## INSTRUCTIONS TO FOLLOW
Transcribe the whole listing exactly, but do not carry over its pictures.

/---

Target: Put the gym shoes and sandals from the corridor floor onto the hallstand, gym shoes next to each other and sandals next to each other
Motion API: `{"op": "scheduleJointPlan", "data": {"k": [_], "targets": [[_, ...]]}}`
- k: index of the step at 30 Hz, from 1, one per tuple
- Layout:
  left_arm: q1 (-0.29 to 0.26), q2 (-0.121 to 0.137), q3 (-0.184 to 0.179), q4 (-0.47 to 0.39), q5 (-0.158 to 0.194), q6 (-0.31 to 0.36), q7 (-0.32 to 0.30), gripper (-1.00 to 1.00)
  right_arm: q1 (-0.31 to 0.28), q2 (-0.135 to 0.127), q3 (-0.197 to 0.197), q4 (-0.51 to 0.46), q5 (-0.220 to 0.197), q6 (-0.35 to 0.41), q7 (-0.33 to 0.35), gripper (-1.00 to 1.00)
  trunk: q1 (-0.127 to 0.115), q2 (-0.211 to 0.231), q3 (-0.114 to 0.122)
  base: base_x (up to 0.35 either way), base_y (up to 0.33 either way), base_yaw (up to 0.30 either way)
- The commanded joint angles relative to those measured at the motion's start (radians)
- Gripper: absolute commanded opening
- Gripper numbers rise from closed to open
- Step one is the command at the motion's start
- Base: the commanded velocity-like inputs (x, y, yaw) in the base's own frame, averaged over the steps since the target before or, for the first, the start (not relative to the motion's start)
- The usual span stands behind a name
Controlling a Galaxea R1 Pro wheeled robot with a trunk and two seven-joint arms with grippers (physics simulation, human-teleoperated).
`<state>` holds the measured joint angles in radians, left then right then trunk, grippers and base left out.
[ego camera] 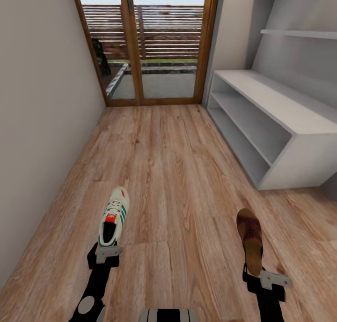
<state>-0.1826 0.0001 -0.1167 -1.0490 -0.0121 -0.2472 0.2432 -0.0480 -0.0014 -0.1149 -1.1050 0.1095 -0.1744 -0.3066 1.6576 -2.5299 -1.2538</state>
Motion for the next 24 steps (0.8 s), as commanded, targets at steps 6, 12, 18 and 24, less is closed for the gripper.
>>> {"op": "scheduleJointPlan", "data": {"k": [6,12,18,24], "targets": [[-0.001,-0.002,0.028,0.000,0.000,0.000,-0.004,-1.00,0.002,-0.002,0.031,0.001,0.001,-0.003,0.002,-1.00,0.000,0.000,0.000,0.325,0.000,0.000],[-0.001,-0.002,0.036,0.000,0.001,0.000,-0.006,-1.00,0.002,-0.002,0.043,0.002,0.003,-0.003,0.003,-1.00,0.000,0.000,0.000,0.325,0.000,0.000],[-0.001,-0.003,0.038,0.001,0.001,0.000,-0.006,-1.00,0.002,-0.003,0.047,0.002,0.004,-0.003,0.003,-1.00,0.000,0.000,0.000,0.325,0.011,0.000],[-0.001,-0.003,0.039,0.001,0.001,0.000,-0.007,-1.00,0.002,-0.003,0.054,0.003,0.004,-0.004,0.003,-1.00,0.000,0.000,0.000,0.322,0.083,0.000]]}}
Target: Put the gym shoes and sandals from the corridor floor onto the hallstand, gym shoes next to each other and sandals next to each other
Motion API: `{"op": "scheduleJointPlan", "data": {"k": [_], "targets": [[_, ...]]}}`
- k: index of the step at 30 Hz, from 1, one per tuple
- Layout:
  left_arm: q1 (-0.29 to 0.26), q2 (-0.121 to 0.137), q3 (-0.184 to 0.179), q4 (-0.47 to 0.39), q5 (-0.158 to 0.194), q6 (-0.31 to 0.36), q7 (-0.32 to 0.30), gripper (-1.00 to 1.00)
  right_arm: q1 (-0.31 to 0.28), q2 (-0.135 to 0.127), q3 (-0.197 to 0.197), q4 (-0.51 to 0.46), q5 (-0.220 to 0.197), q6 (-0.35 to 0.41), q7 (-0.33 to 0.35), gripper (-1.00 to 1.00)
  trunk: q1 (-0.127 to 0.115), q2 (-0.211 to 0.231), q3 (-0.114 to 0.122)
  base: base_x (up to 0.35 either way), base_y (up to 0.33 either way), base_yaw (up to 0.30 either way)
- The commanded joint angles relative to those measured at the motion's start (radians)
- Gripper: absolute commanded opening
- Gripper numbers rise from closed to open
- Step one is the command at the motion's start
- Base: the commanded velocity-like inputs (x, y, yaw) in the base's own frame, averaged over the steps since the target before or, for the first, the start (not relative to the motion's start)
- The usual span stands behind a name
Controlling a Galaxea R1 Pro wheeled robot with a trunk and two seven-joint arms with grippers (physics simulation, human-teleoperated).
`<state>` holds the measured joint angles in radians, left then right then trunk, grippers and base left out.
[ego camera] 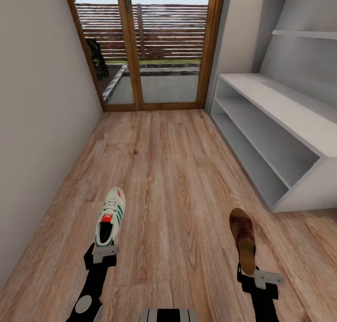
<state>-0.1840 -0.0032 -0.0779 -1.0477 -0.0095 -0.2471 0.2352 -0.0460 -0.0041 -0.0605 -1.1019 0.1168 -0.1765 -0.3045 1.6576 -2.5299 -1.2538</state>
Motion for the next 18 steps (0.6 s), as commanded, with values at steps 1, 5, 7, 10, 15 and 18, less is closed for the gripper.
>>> {"op": "scheduleJointPlan", "data": {"k": [1,5,7,10,15,18], "targets": [[0.000,0.000,0.000,0.000,-0.001,0.000,0.001,-1.00,0.000,0.000,0.000,0.000,-0.003,-0.001,0.001,-1.00,0.000,0.000,0.000,0.321,0.102,0.000],[0.000,-0.001,0.000,0.000,-0.001,0.000,0.001,-1.00,0.000,0.000,0.010,0.001,-0.003,-0.002,0.001,-1.00,0.000,0.000,0.000,0.321,0.111,0.000],[0.000,-0.001,-0.001,0.000,-0.001,0.000,0.001,-1.00,0.000,0.000,0.013,0.005,-0.003,-0.002,0.001,-1.00,0.000,0.000,0.000,0.320,0.118,0.000],[0.000,-0.002,-0.001,0.000,-0.001,0.000,0.001,-1.00,0.000,0.000,0.017,0.012,-0.002,-0.002,0.001,-1.00,0.000,0.000,0.000,0.320,0.115,0.000],[0.000,-0.003,-0.002,0.000,-0.001,0.000,0.002,-1.00,0.000,0.000,0.020,0.019,-0.002,-0.002,0.001,-1.00,0.000,0.000,0.000,0.321,0.094,0.000],[0.000,-0.003,-0.002,0.000,-0.001,0.000,0.001,-1.00,0.000,0.000,0.020,0.021,-0.002,-0.002,0.001,-1.00,0.000,0.000,0.000,0.321,0.085,0.000]]}}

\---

## TASK RESULT
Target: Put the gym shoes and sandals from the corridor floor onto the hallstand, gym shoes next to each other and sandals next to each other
Motion API: `{"op": "scheduleJointPlan", "data": {"k": [_], "targets": [[_, ...]]}}`
- k: index of the step at 30 Hz, from 1, one per tuple
- Layout:
  left_arm: q1 (-0.29 to 0.26), q2 (-0.121 to 0.137), q3 (-0.184 to 0.179), q4 (-0.47 to 0.39), q5 (-0.158 to 0.194), q6 (-0.31 to 0.36), q7 (-0.32 to 0.30), gripper (-1.00 to 1.00)
  right_arm: q1 (-0.31 to 0.28), q2 (-0.135 to 0.127), q3 (-0.197 to 0.197), q4 (-0.51 to 0.46), q5 (-0.220 to 0.197), q6 (-0.35 to 0.41), q7 (-0.33 to 0.35), gripper (-1.00 to 1.00)
  trunk: q1 (-0.127 to 0.115), q2 (-0.211 to 0.231), q3 (-0.114 to 0.122)
  base: base_x (up to 0.35 either way), base_y (up to 0.33 either way), base_yaw (up to 0.30 either way)
- The commanded joint angles relative to those measured at the motion's start (radians)
- Gripper: absolute commanded opening
- Gripper numbers rise from closed to open
- Step one is the command at the motion's start
- Base: the commanded velocity-like inputs (x, y, yaw) in the base's own frame, averaged over the steps since the target before or, for the first, the start (not relative to the motion's start)
- The usual span stands behind a name
Controlling a Galaxea R1 Pro wheeled robot with a trunk and two seven-joint arms with grippers (physics simulation, human-teleoperated).
`<state>` holds the measured joint angles in radians, left then right then trunk, grippers and base left out.
[ego camera] 
<state>-0.1826 0.0001 -0.1167 -1.0490 -0.0121 -0.2472 0.2432 -0.0480 -0.0014 -0.1149 -1.1050 0.1095 -0.1744 -0.3066 1.6576 -2.5299 -1.2538</state>
Motion for the next 24 steps (0.8 s), as commanded, targets at steps 6, 12, 18 and 24, less is closed for the gripper.
>>> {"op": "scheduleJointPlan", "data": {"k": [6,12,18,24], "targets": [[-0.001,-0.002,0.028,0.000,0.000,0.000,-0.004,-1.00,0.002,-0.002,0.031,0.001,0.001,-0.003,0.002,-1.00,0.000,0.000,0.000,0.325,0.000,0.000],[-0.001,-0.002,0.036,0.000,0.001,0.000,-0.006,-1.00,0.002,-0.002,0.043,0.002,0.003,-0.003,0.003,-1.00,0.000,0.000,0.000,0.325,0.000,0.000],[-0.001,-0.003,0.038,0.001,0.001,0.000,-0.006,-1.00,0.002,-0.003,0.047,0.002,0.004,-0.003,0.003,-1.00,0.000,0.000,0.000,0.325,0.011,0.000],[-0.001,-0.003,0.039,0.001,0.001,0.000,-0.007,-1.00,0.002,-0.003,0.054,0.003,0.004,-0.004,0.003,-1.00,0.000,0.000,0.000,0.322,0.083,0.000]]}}
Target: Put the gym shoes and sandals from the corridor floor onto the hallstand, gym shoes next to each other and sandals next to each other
Motion API: `{"op": "scheduleJointPlan", "data": {"k": [_], "targets": [[_, ...]]}}`
- k: index of the step at 30 Hz, from 1, one per tuple
- Layout:
  left_arm: q1 (-0.29 to 0.26), q2 (-0.121 to 0.137), q3 (-0.184 to 0.179), q4 (-0.47 to 0.39), q5 (-0.158 to 0.194), q6 (-0.31 to 0.36), q7 (-0.32 to 0.30), gripper (-1.00 to 1.00)
  right_arm: q1 (-0.31 to 0.28), q2 (-0.135 to 0.127), q3 (-0.197 to 0.197), q4 (-0.51 to 0.46), q5 (-0.220 to 0.197), q6 (-0.35 to 0.41), q7 (-0.33 to 0.35), gripper (-1.00 to 1.00)
  trunk: q1 (-0.127 to 0.115), q2 (-0.211 to 0.231), q3 (-0.114 to 0.122)
  base: base_x (up to 0.35 either way), base_y (up to 0.33 either way), base_yaw (up to 0.30 either way)
- The commanded joint angles relative to those measured at the motion's start (radians)
- Gripper: absolute commanded opening
- Gripper numbers rise from closed to open
- Step one is the command at the motion's start
- Base: the commanded velocity-like inputs (x, y, yaw) in the base's own frame, averaged over the steps since the target before or, for the first, the start (not relative to the motion's start)
- The usual span stands behind a name
Controlling a Galaxea R1 Pro wheeled robot with a trunk and two seven-joint arms with grippers (physics simulation, human-teleoperated).
`<state>` holds the measured joint angles in radians, left then right then trunk, grippers and base left out.
[ego camera] 
<state>-0.1840 -0.0032 -0.0779 -1.0477 -0.0095 -0.2471 0.2352 -0.0460 -0.0041 -0.0605 -1.1019 0.1168 -0.1765 -0.3045 1.6576 -2.5299 -1.2538</state>
Motion for the next 18 steps (0.6 s), as commanded, with values at steps 1, 5, 7, 10, 15 and 18, less is closed for the gripper.
>>> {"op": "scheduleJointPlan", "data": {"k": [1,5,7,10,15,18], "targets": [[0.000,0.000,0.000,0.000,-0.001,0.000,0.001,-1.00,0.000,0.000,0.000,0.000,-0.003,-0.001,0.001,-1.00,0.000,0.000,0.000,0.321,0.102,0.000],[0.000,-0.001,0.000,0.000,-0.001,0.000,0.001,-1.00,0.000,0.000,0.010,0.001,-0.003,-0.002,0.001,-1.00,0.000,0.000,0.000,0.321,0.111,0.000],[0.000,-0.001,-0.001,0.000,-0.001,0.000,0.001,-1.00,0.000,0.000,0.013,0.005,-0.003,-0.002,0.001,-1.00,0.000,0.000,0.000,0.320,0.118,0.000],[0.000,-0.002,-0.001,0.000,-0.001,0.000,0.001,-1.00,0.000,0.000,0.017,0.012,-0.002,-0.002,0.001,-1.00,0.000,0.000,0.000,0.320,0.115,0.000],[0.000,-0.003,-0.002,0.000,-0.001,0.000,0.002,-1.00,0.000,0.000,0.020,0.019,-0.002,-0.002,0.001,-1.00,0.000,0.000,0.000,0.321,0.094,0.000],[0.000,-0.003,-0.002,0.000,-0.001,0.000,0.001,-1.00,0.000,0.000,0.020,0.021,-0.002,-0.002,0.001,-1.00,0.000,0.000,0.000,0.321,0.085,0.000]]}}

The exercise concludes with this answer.